10. DEPLOYMENT SCENARIOS
(206)
(207) In one embodiment, the invention is configured with a central file server 302, primary server 304 and backup server 306. The primary server 304 runs the primary application and the backup serves as backup. The primary 304 and backup 306 are connected to each other and the storage device 302 via a network 308. The network is connected to the internet 316 for external access. In another embodiment the primary server 304 has two backup servers; backup 306 and backup-2 305. In yet another embodiment the primary 304 runs in the data center, while the backup 317 runs off site, accessed over the internet
(208) In one embodiment a PC client 312 on the local network 308 is connected to the primary application while the backup application is prepared to take over in the event of a fault.
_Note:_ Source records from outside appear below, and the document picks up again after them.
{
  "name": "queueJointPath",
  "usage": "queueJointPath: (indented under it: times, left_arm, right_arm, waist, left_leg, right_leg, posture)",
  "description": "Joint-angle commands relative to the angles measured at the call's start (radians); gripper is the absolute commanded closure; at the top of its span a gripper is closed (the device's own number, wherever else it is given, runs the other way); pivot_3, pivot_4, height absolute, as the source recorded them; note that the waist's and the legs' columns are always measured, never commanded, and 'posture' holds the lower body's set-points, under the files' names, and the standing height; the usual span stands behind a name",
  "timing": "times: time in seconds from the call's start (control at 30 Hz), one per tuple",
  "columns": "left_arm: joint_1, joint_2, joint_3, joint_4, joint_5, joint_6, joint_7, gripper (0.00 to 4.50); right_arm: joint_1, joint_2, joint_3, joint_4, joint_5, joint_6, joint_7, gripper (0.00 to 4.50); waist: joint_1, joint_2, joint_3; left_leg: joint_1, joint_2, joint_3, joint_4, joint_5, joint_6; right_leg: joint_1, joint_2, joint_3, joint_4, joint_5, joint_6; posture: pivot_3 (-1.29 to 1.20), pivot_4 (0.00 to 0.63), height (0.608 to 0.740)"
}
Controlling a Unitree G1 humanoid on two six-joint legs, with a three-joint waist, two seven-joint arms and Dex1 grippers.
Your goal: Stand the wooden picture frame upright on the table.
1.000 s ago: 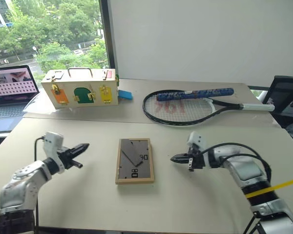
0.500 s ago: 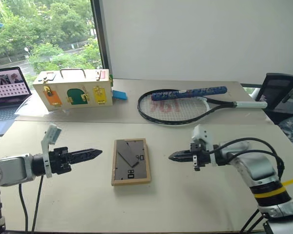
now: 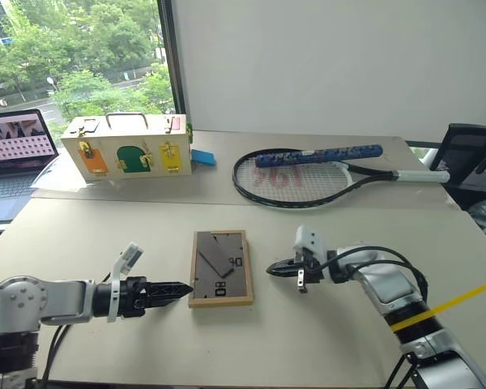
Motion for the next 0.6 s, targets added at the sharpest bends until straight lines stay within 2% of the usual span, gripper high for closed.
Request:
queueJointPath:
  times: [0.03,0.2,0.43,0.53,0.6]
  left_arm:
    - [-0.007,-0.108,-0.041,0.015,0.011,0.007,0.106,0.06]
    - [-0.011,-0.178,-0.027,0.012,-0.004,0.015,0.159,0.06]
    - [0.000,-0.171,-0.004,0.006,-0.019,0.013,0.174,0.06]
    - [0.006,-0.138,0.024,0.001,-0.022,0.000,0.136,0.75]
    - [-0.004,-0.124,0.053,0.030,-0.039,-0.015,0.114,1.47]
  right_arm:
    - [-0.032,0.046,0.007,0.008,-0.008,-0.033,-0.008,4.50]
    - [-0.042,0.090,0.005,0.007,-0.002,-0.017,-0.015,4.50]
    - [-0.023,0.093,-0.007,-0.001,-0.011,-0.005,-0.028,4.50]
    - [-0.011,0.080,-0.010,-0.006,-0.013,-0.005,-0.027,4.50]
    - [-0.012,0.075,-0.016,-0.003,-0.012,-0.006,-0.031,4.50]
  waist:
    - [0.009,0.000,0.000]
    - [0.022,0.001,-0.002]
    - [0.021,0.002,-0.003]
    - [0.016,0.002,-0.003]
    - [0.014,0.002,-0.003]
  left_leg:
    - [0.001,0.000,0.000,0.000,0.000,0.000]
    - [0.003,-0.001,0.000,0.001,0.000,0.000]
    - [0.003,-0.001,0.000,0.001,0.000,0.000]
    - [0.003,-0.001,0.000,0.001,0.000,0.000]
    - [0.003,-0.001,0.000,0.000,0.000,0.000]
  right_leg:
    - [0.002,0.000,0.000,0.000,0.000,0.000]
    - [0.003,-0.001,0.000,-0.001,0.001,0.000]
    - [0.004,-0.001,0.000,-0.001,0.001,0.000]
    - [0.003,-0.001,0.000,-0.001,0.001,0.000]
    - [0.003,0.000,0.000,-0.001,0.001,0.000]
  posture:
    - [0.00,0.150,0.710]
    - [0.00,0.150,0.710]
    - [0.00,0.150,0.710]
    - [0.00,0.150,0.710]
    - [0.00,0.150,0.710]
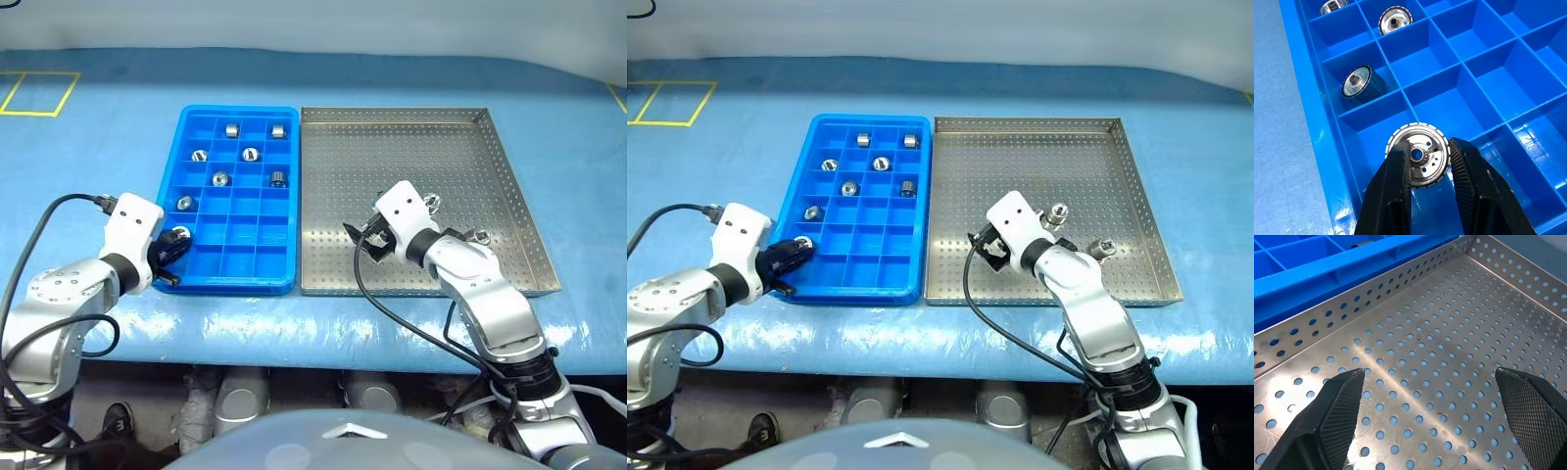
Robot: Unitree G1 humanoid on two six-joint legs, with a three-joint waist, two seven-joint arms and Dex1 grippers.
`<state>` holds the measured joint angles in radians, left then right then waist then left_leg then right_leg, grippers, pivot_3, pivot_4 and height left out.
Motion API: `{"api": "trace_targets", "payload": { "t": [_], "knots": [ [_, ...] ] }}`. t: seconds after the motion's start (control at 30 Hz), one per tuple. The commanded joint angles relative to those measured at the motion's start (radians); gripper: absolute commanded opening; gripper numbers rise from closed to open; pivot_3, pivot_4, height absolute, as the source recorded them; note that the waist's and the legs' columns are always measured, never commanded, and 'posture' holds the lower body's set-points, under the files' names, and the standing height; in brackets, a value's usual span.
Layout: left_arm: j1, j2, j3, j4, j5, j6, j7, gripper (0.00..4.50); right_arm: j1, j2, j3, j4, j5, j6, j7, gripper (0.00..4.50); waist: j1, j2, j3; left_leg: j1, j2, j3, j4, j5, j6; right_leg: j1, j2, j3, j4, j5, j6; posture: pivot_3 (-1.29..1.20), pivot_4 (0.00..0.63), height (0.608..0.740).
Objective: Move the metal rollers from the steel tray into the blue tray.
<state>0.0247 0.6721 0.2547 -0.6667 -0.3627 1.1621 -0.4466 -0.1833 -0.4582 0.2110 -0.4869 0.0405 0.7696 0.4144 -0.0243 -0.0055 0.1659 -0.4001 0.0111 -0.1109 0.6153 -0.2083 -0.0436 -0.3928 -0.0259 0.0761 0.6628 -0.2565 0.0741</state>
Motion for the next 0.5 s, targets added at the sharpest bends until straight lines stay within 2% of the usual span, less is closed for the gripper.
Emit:
{"api": "trace_targets", "payload": {
  "t": [0.03, 0.07, 0.13, 0.3, 0.4, 0.5],
  "knots": [
    [0.006, -0.003, 0.008, -0.011, 0.003, -0.005, 0.016, 1.78, -0.015, -0.003, -0.017, -0.028, -0.005, -0.015, -0.002, 4.5, -0.001, 0.0, 0.0, 0.0, 0.0, 0.0, 0.0, 0.0, 0.0, 0.0, 0.0, 0.0, 0.0, 0.0, 0.0, 0.06, 0.15, 0.74],
    [0.004, 0.0, 0.014, -0.007, 0.002, -0.006, 0.016, 2.06, -0.011, -0.006, -0.019, -0.03, -0.006, -0.015, -0.002, 4.5, -0.002, 0.0, 0.0, 0.0, 0.0, 0.0, 0.0, 0.0, 0.0, 0.0, 0.0, 0.0, 0.0, 0.0, 0.0, 0.06, 0.15, 0.74],
    [0.005, 0.012, 0.026, 0.001, -0.006, -0.017, 0.003, 2.06, -0.005, -0.009, -0.024, -0.035, -0.009, -0.012, -0.007, 4.5, -0.003, 0.0, 0.0, 0.0, 0.0, 0.0, -0.001, 0.0, 0.0, 0.0, 0.0, 0.0, 0.0, 0.0, -0.001, 0.05, 0.15, 0.74],
    [-0.021, -0.016, 0.07, -0.001, -0.066, -0.039, -0.036, 3.17, 0.005, -0.013, -0.028, -0.044, -0.017, -0.007, -0.016, 4.5, -0.004, 0.0, 0.0, 0.0, 0.0, 0.0, -0.001, 0.0, 0.0, -0.001, 0.0, -0.001, 0.0, 0.0, -0.003, 0.02, 0.15, 0.74],
    [-0.048, -0.062, 0.124, 0.008, -0.157, -0.051, -0.081, 3.17, 0.017, -0.015, -0.035, -0.054, -0.02, -0.002, -0.023, 4.5, -0.004, 0.0, 0.0, 0.0, 0.0, 0.0, -0.001, 0.0, 0.0, 0.0, -0.001, -0.002, 0.0, 0.0, -0.003, 0.01, 0.15, 0.74],
    [-0.039, -0.047, 0.099, 0.03, -0.147, -0.063, -0.078, 3.17, 0.028, -0.018, -0.046, -0.065, -0.024, 0.004, -0.03, 4.5, -0.01, 0.0, 0.0, 0.0, 0.0, 0.0, -0.001, 0.0, 0.0, 0.0, -0.001, -0.002, 0.0, 0.0, -0.003, -0.02, 0.15, 0.74]
  ]
}}
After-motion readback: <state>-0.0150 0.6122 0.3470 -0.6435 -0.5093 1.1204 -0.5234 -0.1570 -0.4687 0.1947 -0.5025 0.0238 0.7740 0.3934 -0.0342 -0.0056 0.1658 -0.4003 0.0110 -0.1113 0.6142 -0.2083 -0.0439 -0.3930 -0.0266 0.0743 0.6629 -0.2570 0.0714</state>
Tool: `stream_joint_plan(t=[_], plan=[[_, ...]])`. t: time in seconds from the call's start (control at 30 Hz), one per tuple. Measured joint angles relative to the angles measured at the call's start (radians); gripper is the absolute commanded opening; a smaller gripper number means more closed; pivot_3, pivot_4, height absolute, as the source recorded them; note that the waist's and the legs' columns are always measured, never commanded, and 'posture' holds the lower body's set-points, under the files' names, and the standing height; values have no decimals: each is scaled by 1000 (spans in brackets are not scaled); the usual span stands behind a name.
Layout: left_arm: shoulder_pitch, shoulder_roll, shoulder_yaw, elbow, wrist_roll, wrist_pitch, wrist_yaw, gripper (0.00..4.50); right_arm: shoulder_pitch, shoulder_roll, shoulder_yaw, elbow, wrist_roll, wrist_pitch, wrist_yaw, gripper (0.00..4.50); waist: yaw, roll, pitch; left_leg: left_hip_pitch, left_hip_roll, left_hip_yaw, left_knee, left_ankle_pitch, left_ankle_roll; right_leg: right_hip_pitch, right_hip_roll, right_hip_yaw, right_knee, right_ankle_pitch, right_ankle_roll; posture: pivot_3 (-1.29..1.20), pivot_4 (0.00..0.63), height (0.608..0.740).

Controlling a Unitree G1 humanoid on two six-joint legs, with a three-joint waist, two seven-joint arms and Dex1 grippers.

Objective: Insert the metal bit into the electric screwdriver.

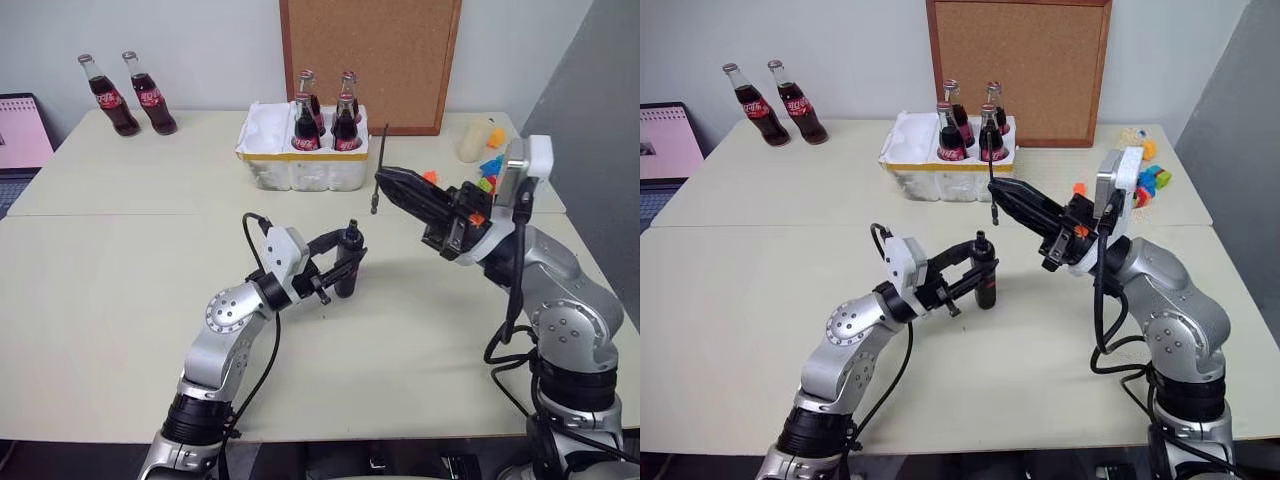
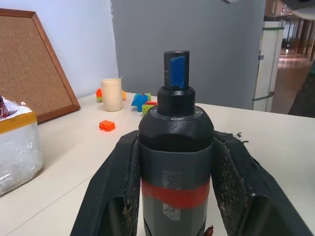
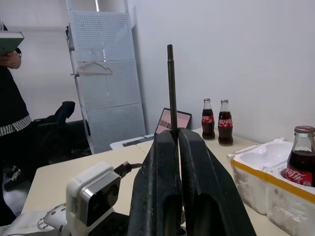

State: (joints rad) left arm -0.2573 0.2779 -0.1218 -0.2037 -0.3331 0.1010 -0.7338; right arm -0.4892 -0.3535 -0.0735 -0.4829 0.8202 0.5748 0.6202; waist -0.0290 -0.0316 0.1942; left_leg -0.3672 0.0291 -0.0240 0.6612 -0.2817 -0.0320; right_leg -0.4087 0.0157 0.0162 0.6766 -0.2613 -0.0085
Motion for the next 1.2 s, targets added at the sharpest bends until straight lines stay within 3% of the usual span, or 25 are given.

In another embodiment a PC 314 is configured to access the primary application server 304 over the public internet 316. In a third embodiment a cell phone or PDA 310 is accessing the primary application 304 over wireless internet 316, 318. The present invention is configured to server all clients simultaneously independently of how they connect into the application server; and in all cases the backup server is prepared to take over in the event of a fault
(209) Finally, as the interceptors and kernel module are components implemented outside the application, the operating system and system libraries, the present invention provides checkpointing without requiring any modifications to the application, operating system and system libraries.
(210) The just illustrated example embodiments should not be construed as limiting the scope of the invention but as merely providing illustrations of some of the exemplary embodiments of this invention
11. CONCLUSION
(211) In the embodiments described herein, an example programming environment, systems and configurations were disclosed for which one or more embodiments according to the invention were taught. It should be appreciated that the present invention can be implemented by one of ordinary skill in the art using different program organizations and structures, different data structures, different configurations, different systems, and of course any desired naming conventions without departing from the teachings herein. In addition, the invention can be ported, or otherwise configured for, use across a wide-range of operating system environments.
(212) Although the description above contains many details, these should not be construed as limiting the scope of the invention but as merely providing illustrations of some of the exemplary embodiments of this invention. Therefore, it will be appreciated that the scope of the present invention fully encompasses other embodiments which may become obvious to those skilled in the art, and that the scope of the present invention is accordingly to be limited by nothing other than the appended claims, in which reference to an element in the singular is not intended to mean “one and only one” unless explicitly so stated, but rather “one or more.” All structural and functional equivalents to the elements of the above-described preferred embodiment that are known to those of ordinary skill in the art are expressly incorporated herein by reference and are intended to be encompassed by the present claims. Moreover, it is not necessary for a device or method to address each and every problem sought to be solved by the present invention, for it to be encompassed by the present claims. Furthermore, no element, component, or method step in the present disclosure is intended to be dedicated to the public regardless of whether the element, component, or method step is explicitly recited in the claims. No claim element herein is to be construed under the provisions of 35 U.S.C. 112, sixth paragraph, unless the element is expressly recited using the phrase “means for.”